▸ **Your task**
Give back every line of the material exactly. Skip the pictures.

▸ **Collected data**
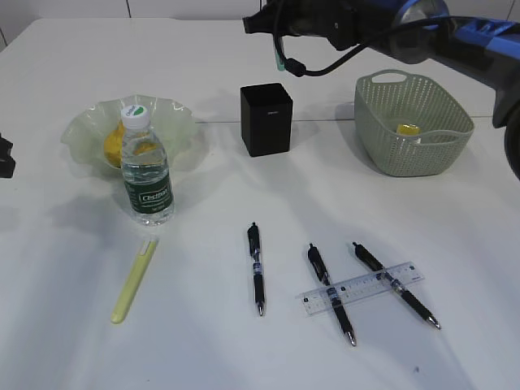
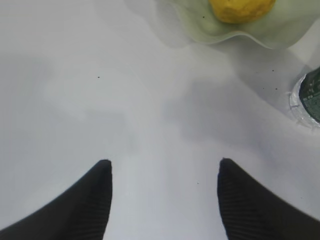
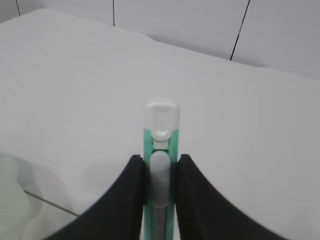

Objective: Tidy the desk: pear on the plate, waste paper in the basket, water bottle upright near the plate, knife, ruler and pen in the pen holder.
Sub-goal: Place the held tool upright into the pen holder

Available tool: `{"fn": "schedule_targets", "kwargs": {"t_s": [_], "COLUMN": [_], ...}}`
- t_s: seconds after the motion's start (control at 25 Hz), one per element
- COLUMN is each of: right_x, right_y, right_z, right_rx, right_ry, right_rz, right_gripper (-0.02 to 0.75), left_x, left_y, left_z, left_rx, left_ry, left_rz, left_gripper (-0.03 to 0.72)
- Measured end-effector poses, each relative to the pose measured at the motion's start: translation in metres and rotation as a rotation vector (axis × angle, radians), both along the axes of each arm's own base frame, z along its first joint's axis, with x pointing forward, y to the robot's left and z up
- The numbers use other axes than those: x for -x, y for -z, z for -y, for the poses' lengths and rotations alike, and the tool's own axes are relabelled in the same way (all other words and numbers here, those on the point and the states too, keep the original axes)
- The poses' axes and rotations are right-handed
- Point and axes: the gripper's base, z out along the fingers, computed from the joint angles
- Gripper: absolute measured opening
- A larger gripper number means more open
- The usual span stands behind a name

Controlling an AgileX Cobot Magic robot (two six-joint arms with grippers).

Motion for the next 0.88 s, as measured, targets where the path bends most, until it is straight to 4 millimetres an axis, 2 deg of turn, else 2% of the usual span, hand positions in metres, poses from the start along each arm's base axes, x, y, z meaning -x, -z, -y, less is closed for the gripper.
{"fn": "schedule_targets", "kwargs": {"t_s": [0.16, 0.44, 0.88], "right_x": [-0.003, -0.009, -0.01], "right_y": [0.001, 0.024, 0.023], "right_z": [-0.002, -0.005, -0.007], "right_rx": [-0.022, -0.019, -0.032], "right_ry": [-0.018, -0.028, -0.04], "right_rz": [0.062, 0.059, 0.099], "right_gripper": [0.141, 0.141, 0.141], "left_x": [0.0, 0.0, 0.0], "left_y": [0.0, 0.0, 0.0], "left_z": [0.0, 0.0, 0.0], "left_rx": [-0.002, -0.002, -0.003], "left_ry": [0.001, 0.001, 0.002], "left_rz": [0.0, 0.002, 0.002], "left_gripper": [0.465, 0.465, 0.465]}}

▸ **Written reply**
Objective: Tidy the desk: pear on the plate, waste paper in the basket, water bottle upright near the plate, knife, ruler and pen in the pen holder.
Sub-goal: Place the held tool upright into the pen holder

Available tool: `{"fn": "schedule_targets", "kwargs": {"t_s": [_], "COLUMN": [_], ...}}`
- t_s: seconds after the motion's start (control at 25 Hz), one per element
- COLUMN is each of: right_x, right_y, right_z, right_rx, right_ry, right_rz, right_gripper (-0.02 to 0.75), left_x, left_y, left_z, left_rx, left_ry, left_rz, left_gripper (-0.03 to 0.72)
- Measured end-effector poses, each relative to the pose measured at the motion's start: translation in metres and rotation as a rotation vector (axis × angle, radians), both along the axes of each arm's own base frame, z along its first joint's axis, with x pointing forward, y to the robot's left and z up
- The numbers use other axes than those: x for -x, y for -z, z for -y, for the poses' lengths and rotations alike, and the tool's own axes are relabelled in the same way (all other words and numbers here, those on the point and the states too, keep the original axes)
- The poses' axes and rotations are right-handed
- Point and axes: the gripper's base, z out along the fingers, computed from the joint angles
- Gripper: absolute measured opening
- A larger gripper number means more open
- The usual span stands behind a name

Controlling an AgileX Cobot Magic robot (two six-joint arms with grippers).

Motion for the next 0.88 s, as measured, targets where the path bends most, until it is straight to 4 millimetres an axis, 2 deg of turn, else 2% of the usual span, hand positions in metres, poses from the start along each arm's base axes, x, y, z meaning -x, -z, -y, less is closed for the gripper.
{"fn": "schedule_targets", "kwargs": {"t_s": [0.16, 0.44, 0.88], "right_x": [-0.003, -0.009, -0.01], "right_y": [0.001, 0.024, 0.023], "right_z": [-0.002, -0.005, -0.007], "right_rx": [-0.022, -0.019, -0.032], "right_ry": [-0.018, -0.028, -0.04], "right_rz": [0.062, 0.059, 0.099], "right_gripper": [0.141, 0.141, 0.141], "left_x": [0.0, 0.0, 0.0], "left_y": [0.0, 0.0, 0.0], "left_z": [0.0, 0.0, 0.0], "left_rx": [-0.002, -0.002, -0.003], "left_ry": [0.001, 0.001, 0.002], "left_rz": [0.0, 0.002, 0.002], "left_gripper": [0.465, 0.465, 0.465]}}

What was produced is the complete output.